Shorting is where investors and speculators bet on a share price being too high. Thus, ‘Going short’ involves selling a spread bet contract with the expectation that the price of the underlying share or other market instrument is likely to fall. The shares are later bought back at a lower price (at least, that is the theory) and the spread betting contract closed, with the shorter pocketing the difference. In effect when you sell short via a spread bet or CFD you are mimicking the act of selling assets you do not own. If the price were to subsequently fall the spread trade could then be closed at a profit by buying them back at the lower level.
This is in effect the exact opposite of investing in a stock that you expect to rise in value. In practical terms, shorting a market like a stock, index or currency pair is quite easy: every spread betting provider will quote a bid price and an offer price for an instrument. To short the market, you just have to open your spread trade using the bid price. This is the price at the lower end of the spread you are quoted. If the price starts heading down, this should translate in a profit.
Scenario:
- Barclays share is currently trading at 320p and you expect the price of the stock to fall from its present level.
- Your provider will allow you to open a position in Barclays stock with a 10% deposit margin.
Trade
- You use a part of your funds to go short at £50 a point at 320p which would be the equivalent position of a 5,000 trade. This is the same as a market exposure of £16,000.
- For each day you hold your open short position, you stand receive a financing credit on the notional value of the position with the interest rate being 2.5% below the London InterBank Bid Rate (LIBID). Given today’s very low interest rates no financing credits are usually applicable.

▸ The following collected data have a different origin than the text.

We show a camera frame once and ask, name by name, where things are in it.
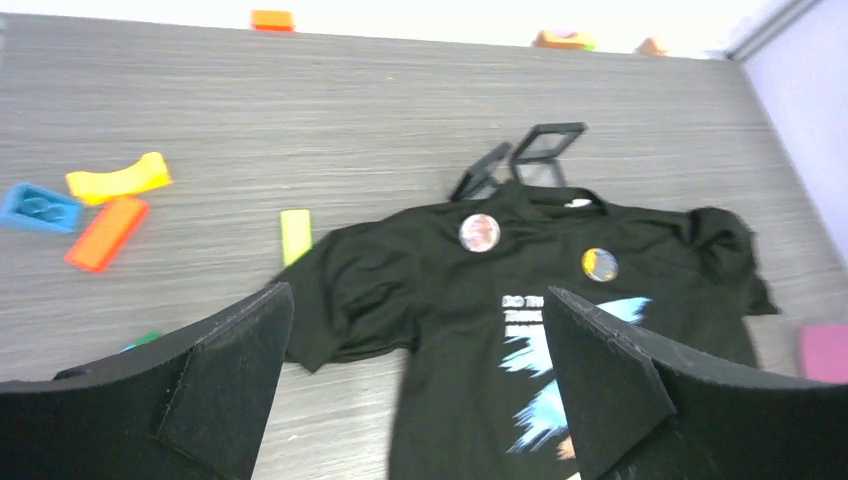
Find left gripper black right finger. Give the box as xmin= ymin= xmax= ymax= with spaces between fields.
xmin=543 ymin=287 xmax=847 ymax=479

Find orange red block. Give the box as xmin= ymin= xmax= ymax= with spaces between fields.
xmin=64 ymin=196 xmax=149 ymax=273

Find black brooch box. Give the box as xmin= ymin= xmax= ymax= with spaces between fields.
xmin=509 ymin=122 xmax=588 ymax=188
xmin=448 ymin=142 xmax=512 ymax=202

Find blue green stacked bricks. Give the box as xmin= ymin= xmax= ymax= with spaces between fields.
xmin=120 ymin=331 xmax=162 ymax=353

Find black printed t-shirt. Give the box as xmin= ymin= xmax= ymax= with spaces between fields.
xmin=278 ymin=181 xmax=777 ymax=480

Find white round brooch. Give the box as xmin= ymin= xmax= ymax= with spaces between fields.
xmin=580 ymin=248 xmax=619 ymax=283

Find small wooden block at wall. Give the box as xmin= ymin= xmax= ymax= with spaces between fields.
xmin=634 ymin=36 xmax=669 ymax=56

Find tan block at wall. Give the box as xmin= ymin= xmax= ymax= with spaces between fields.
xmin=532 ymin=30 xmax=595 ymax=51

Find teal numbered block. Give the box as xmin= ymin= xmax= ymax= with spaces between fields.
xmin=1 ymin=183 xmax=84 ymax=234

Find red block at wall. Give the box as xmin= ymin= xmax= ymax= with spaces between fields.
xmin=250 ymin=10 xmax=296 ymax=32

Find pink metronome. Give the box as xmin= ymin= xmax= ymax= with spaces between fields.
xmin=799 ymin=324 xmax=847 ymax=384

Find yellow curved block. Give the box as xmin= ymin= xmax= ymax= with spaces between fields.
xmin=65 ymin=152 xmax=172 ymax=206

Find lime green stick block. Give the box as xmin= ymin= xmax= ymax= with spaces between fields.
xmin=279 ymin=209 xmax=313 ymax=266

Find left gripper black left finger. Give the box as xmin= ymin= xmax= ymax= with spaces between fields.
xmin=1 ymin=283 xmax=293 ymax=479

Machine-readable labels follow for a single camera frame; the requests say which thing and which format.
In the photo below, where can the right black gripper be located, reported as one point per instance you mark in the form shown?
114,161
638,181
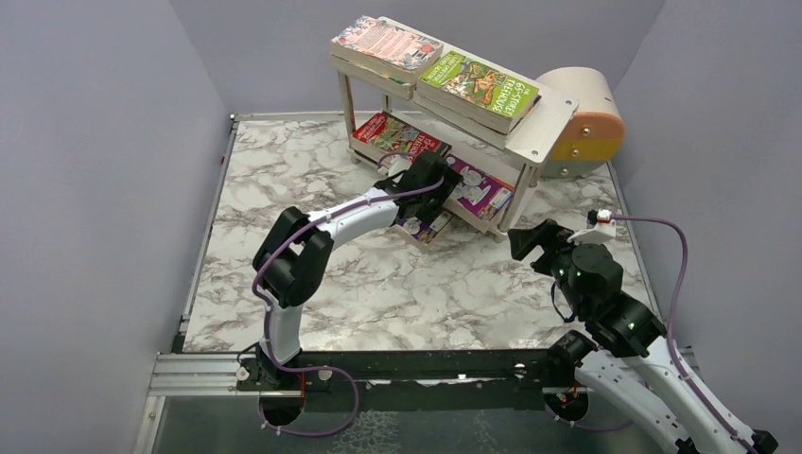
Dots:
535,241

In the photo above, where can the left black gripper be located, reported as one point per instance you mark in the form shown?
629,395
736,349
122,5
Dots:
428,177

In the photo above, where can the white two-tier shelf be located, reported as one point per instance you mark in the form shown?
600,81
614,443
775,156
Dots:
519,165

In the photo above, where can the red bottom books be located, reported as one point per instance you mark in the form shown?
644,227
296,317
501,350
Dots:
479,193

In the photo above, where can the red 13-storey treehouse book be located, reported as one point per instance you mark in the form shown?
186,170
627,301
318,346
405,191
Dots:
384,133

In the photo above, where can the purple cartoon book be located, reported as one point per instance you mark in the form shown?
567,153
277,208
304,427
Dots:
422,235

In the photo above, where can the green 65-storey treehouse book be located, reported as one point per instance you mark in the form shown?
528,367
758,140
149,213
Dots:
478,91

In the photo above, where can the pink floral book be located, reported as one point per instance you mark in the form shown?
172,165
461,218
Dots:
392,51

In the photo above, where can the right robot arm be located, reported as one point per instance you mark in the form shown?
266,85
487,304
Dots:
627,353

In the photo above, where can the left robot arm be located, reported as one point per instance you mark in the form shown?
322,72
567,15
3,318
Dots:
291,262

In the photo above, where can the round wooden drawer box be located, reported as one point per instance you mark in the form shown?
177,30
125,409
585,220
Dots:
595,132

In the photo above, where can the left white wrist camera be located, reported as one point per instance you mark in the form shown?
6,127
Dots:
396,164

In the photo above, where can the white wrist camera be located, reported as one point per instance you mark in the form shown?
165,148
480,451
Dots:
396,164
601,227

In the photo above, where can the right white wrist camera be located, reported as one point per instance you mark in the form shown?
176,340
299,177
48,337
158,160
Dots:
601,227

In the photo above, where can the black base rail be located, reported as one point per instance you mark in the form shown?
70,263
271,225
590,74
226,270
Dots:
518,379

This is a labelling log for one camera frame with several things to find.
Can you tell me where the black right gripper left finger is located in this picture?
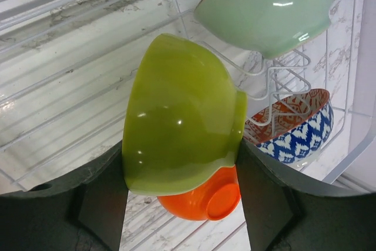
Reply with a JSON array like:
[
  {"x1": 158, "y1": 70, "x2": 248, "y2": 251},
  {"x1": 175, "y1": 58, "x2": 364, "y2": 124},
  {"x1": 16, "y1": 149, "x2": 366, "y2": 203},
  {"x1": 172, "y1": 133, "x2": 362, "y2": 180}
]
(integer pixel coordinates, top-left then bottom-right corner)
[{"x1": 1, "y1": 142, "x2": 128, "y2": 250}]

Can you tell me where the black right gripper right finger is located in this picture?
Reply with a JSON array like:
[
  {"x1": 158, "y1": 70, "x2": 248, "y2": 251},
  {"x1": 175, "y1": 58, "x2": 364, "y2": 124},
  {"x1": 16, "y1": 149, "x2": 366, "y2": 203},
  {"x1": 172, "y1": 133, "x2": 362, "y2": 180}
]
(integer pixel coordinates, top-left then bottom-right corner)
[{"x1": 236, "y1": 140, "x2": 375, "y2": 250}]

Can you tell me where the red-orange bowl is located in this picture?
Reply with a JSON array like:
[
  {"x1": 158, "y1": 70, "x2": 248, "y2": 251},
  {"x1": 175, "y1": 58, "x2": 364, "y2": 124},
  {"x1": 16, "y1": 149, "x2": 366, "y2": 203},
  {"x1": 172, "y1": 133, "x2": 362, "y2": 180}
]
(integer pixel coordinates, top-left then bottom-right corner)
[{"x1": 157, "y1": 166, "x2": 241, "y2": 221}]

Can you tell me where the blue patterned red-inside bowl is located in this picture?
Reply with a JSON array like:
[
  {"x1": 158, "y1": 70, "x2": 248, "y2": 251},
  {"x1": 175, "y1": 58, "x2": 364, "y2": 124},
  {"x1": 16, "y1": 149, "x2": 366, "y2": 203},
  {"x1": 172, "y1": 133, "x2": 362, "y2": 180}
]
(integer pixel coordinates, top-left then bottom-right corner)
[{"x1": 244, "y1": 88, "x2": 334, "y2": 165}]

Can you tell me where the lime green bowl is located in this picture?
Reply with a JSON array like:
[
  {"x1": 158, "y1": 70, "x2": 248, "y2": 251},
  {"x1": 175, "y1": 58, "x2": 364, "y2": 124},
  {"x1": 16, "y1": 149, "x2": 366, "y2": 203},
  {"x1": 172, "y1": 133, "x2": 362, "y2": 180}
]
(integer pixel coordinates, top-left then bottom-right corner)
[{"x1": 122, "y1": 34, "x2": 247, "y2": 196}]

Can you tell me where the mint green flower bowl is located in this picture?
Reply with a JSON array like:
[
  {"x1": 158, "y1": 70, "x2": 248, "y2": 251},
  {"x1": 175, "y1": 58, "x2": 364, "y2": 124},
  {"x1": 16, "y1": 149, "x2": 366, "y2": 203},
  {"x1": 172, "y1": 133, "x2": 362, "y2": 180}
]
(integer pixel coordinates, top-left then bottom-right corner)
[{"x1": 194, "y1": 0, "x2": 334, "y2": 59}]

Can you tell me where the white wire dish rack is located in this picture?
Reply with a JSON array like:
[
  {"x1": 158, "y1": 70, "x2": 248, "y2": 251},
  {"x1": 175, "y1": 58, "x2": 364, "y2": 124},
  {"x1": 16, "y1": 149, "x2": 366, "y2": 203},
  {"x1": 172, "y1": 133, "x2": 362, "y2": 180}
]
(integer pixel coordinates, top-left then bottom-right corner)
[{"x1": 1, "y1": 0, "x2": 375, "y2": 250}]

- 8 days later, the Barclays stock price has fallen and you sell your spread bet at 300p. Profit = (320p – 300p) x £50 = £1000
Note: Be careful with shorting stocks. Remember there is always finite downside (a share price could ‘only’ fall to zero and no further), however if you are wrong, and a market turns against you, the upside is theoretically unlimited (potentially limitless losses).
Cases in Point:
RKH stock last week soared from 40p to 220p. Anyone who was stupid enough to be holding a £100 a point sell bet on RKH at 40p last week who took their eye off the share is now facing a big margin call or if they don’t have spare funds in their account, a bill for 18,000 pounds (220p -40p =180 point move in the wrong direction = 180 x 100 pounds )
If in the event that GKP stock received a takeover offer tomorrow for 3 quid, anyone shorting GKP at £100 a point at 80p would be down 22,000 quid in a flash (220p rise x 100). Anyone with the balls or stupidity to be shorting GKP at 1000 quid a point from 80p would be down 220,000 quid in that scenario.
This doesn’t mean that you shouldn’t consider ‘shorting’ as a tool but you should always include a stop loss at a higher price to cap losses if the market continues moving against you.
“What can make short-selling particularly attractive is that prices in the stock and commodity markets often fall much more quickly than they rise. This is so true that there’s even a Wall Street saying that stocks go up the stairs and come down in the elevator.”